Social Darwinism waited in the shadows for worldwide attention for eons, and still lurks over humanity today. The idea that the human race could improve by selective breeding dates back to Aristotle's teacher in ancient Greece. It finally got its “big break” through Social Darwinism under Herbert Spencer's manipulation, and people identify it most with Germany, but in reality it existed among the elite all over Europe. Lombroso in Spain wrote in the late 1800s that some people just had criminal genes. A harsher breed of colonialism, opposed to the idea of the “white man's burden” to educate the ignorant natives world-ever, held that the fitter civilizations had the right to take over the weaker or the foolish. In these situations, Social Darwinism had the effect of promoting discrimination based on culture, and suspicion based on parentage. 

In Germany Social Darwinism had the greatest power as race-based discrimination. In some ways, it was not anti-Semitism that drove Hitler, but Social Darwinism that drove him to anti-Semitism. Interestingly, some educated Jews in Germany accepted the idea of Social Darwinism, but included themselves in the “chosen race.” Hitler himself explicitly stated that one must follow science (as opposed to a societal, religious, or other code) when deciding on morality. The only really fundamental moral right, then, he said, was the moral right of one race to subjugate the other. In fact, this competetive right became the duty of every superior race, and he even explicitly stated that he took pride when people labeled him as a barbarian because nature supported competetive barbarianism. Social Darwinism originally targeted the “less accomplished” (in Hitler's eyes) races, and of course, blacks and other very distinct people became immediately unfavorable, as did the old, weak, and sick. Many Jews often had liberalizing or, on the other end of the pendulum, distinctly communist tendencies. This political enmity probably prompted Hitler to notice the differences they bore biologically to himself, for to him their widespread "political ignorance" certainly had something to do with their genetics.

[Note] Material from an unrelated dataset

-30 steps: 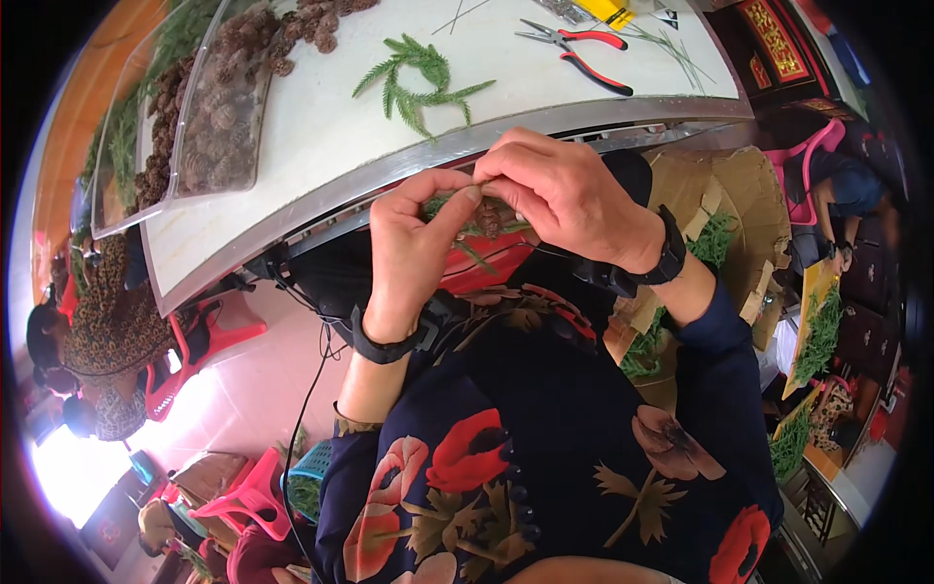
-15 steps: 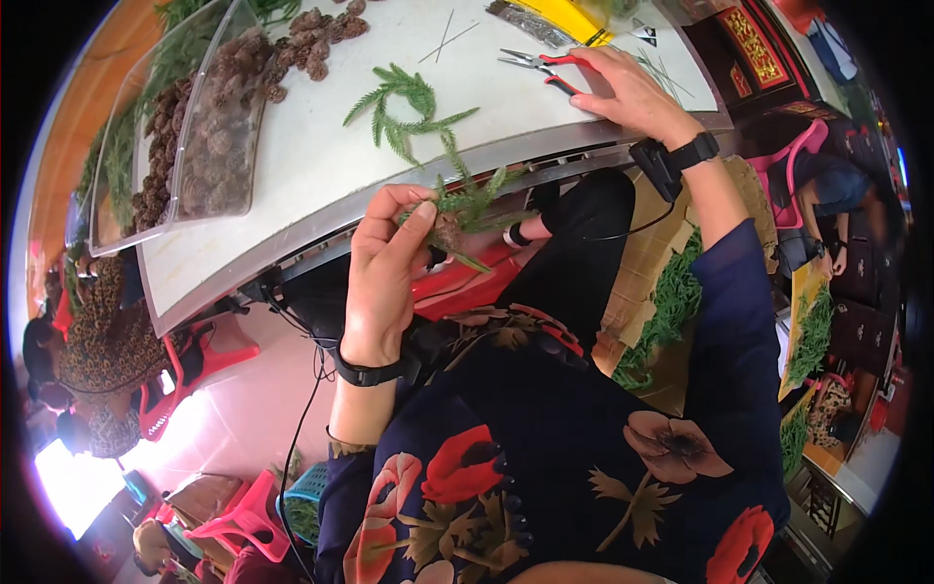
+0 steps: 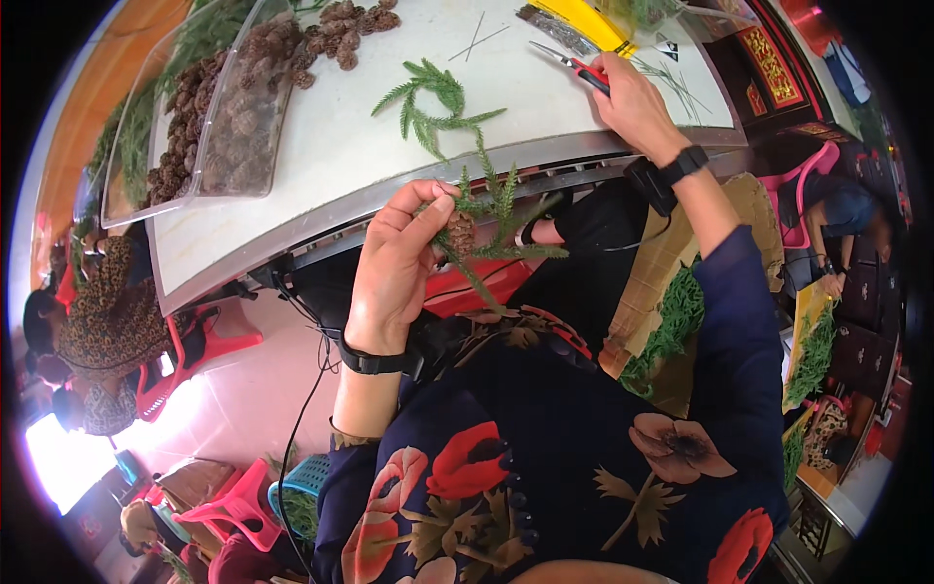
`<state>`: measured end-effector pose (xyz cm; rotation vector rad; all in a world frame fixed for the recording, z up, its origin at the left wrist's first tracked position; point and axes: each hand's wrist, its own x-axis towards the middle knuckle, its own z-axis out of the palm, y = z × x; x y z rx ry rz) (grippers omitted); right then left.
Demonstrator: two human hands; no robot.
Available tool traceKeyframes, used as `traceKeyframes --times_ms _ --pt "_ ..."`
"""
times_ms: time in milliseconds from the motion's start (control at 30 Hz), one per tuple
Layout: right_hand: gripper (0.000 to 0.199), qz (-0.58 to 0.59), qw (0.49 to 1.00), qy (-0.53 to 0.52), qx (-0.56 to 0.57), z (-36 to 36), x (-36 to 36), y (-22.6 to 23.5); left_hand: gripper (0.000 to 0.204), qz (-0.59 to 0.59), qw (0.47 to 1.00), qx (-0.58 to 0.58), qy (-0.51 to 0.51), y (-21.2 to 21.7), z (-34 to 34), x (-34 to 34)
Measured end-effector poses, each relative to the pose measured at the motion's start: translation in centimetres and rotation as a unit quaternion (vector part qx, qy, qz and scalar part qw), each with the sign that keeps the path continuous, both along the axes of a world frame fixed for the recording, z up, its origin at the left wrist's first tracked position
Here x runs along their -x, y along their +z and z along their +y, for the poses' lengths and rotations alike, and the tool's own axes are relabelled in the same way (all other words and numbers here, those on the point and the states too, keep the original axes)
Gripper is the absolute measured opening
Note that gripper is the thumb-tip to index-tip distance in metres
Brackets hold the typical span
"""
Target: Assembling a small decorative wreath by attaching green sprigs using wire and pliers.
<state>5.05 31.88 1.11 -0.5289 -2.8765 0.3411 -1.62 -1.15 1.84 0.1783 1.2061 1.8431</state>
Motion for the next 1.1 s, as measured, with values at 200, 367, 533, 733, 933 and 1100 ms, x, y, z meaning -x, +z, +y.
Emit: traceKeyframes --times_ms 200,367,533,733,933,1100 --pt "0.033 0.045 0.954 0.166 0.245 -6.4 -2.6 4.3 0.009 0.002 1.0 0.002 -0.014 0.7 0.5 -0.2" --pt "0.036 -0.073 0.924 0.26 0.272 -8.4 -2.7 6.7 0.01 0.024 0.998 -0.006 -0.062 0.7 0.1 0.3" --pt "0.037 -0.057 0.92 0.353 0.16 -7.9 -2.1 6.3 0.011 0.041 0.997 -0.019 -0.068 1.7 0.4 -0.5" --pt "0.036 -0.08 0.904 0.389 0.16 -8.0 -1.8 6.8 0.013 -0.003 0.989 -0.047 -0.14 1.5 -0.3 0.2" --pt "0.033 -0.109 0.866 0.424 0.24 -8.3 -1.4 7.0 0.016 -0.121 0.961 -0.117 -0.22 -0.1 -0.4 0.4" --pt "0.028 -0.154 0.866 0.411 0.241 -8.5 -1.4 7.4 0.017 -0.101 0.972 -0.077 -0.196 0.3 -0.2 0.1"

At any rate, Social Darwinism, if not the motivation for anti-semitism for Hitler, became the justification for all of Germany.

Some feel that only fringe fanatics, like Hitler, would apply the principles of biology to human society, and even today continue to argue against the use of the term “Social Darwinism.” However, they fail to realize how widespread and natural the extension from biological evolution to evolution of human societies really seemed to people. Not all the reasoning behind Social Darwinism produced death and discrimination: Andrew Carnegie did not believe in welfare handouts, for he hoped that the deserving poor would succeed, and the undeserving poor would not succeed (and thus eliminate their genes from the gene pool). In order to help the deserving poor he built libraries and other public outlets for aid that required effort to access. Most of the legacies of Social Darwinism, however, have deep roots in racism and bigotry. In the US, between 1910 and 1930, 24 states passed eugenics laws, and Congress passed a migration law restricting who could enter the United States based on race and genetic/ethnic fitness. Margaret Sanger, the avid contraception and birth control activist who founded Planned Parenthood, suggested that her ideas of contraception would best apply to the blacks in the US. She actually wrote that she hoped to convince black women to have as many abortions as possible, and to use contraception as much as possible, in order to gradually eliminate the race, and suggested that people convince black pastors to tell their congregants that contraception and abortion would benefit their families. Ironically, probably through economic disadvantages or other social factors, today minorities are overrepresented in abortion clinics as compared to whites, and Margaret Sanger's dream has in some ways begun to come true, not through social planning as she had suggested, but by accident. Ms. Sanger's plan, like that of Hitler and others, however, held the utmost of intention. They really did believe that science needed to dictate their morality, and that to follow nature's example required the subjugation of the unfit. The harsh legacies of Social Darwinism still remain with us today.